In the HBO hit series Game of Thrones, dragons are an extremely valuable asset for Daenerys Targaryen. They also become a major liability.
At the time of her wedding, Daenerys received three dragon eggs as a gift. Some people give a crystal flower vase, some give dragon eggs — to each his own, right?
Fire and ROI
In time, the dragons were born. Named Drogon, Rhaegal, Viserion, the babies were adorably lethal. Along with a massive army of former slave soldiers and other holdings, the dragons proved to be a nice addition to Daenerys’ rather diversified portfolio. Sure, they required some care, but the return on investment — loyalty and death-by-fire for her enemies — was solid.
Unfortunately, the good times couldn’t last.
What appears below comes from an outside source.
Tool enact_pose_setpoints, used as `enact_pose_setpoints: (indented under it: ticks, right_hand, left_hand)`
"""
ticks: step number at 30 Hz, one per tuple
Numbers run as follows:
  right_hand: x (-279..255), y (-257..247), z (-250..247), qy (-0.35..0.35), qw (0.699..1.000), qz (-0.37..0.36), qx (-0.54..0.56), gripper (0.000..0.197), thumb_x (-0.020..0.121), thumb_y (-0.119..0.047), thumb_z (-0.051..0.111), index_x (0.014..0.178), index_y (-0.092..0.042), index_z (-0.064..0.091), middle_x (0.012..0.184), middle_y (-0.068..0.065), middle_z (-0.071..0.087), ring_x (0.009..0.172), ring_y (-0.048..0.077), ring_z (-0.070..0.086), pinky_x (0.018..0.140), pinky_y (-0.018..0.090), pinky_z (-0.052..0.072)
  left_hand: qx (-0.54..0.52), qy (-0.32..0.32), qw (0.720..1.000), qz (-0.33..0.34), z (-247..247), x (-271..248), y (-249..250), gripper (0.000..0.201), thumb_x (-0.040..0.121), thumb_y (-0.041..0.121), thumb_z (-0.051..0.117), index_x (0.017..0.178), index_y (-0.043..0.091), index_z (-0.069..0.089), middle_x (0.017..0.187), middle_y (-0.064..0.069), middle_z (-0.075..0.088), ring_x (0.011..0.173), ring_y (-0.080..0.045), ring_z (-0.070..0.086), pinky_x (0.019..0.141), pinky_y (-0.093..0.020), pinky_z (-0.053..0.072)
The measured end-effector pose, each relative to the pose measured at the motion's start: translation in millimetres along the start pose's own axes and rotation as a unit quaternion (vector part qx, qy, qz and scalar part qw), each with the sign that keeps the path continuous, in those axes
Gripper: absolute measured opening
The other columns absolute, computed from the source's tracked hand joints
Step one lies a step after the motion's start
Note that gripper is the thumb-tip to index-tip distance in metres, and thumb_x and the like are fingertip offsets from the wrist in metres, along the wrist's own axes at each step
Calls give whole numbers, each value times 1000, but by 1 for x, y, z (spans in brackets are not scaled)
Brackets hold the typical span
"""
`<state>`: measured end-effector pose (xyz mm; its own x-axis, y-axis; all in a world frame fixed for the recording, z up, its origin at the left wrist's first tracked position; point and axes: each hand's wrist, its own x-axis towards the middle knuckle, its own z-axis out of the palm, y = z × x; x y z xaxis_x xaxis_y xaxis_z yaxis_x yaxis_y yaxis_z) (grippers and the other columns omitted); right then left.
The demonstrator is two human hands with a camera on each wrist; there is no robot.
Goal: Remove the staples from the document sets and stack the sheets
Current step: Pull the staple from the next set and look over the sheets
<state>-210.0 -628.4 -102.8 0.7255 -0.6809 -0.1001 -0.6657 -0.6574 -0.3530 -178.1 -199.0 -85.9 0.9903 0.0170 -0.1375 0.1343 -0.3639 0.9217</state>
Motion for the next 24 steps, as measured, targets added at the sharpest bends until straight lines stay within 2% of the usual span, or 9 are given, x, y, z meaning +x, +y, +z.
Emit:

During a dangerous rescue mission to save Jon Snow, Viserion falls victim to the Night King, supreme leader of the White Walkers. The Night King reanimates the fallen dragon. Viserion, now an ice-breathing beast, ultimately pierces the Wall, the only thing protecting Westeros from the Army of the Dead. Not good.
This is all to say: Protect your assets. Just as Daenerys’ once-valuable dragons proved to be a major liability, your assets and everything you worked hard to earn could be in jeopardy without an estate plan.
We’re not suggesting your nest egg might come back to breathe death and destruction in the form of an ice-wind. But without an estate plan, your heirs could face challenges of other kinds, like taxes and time-consuming court proceedings (probate).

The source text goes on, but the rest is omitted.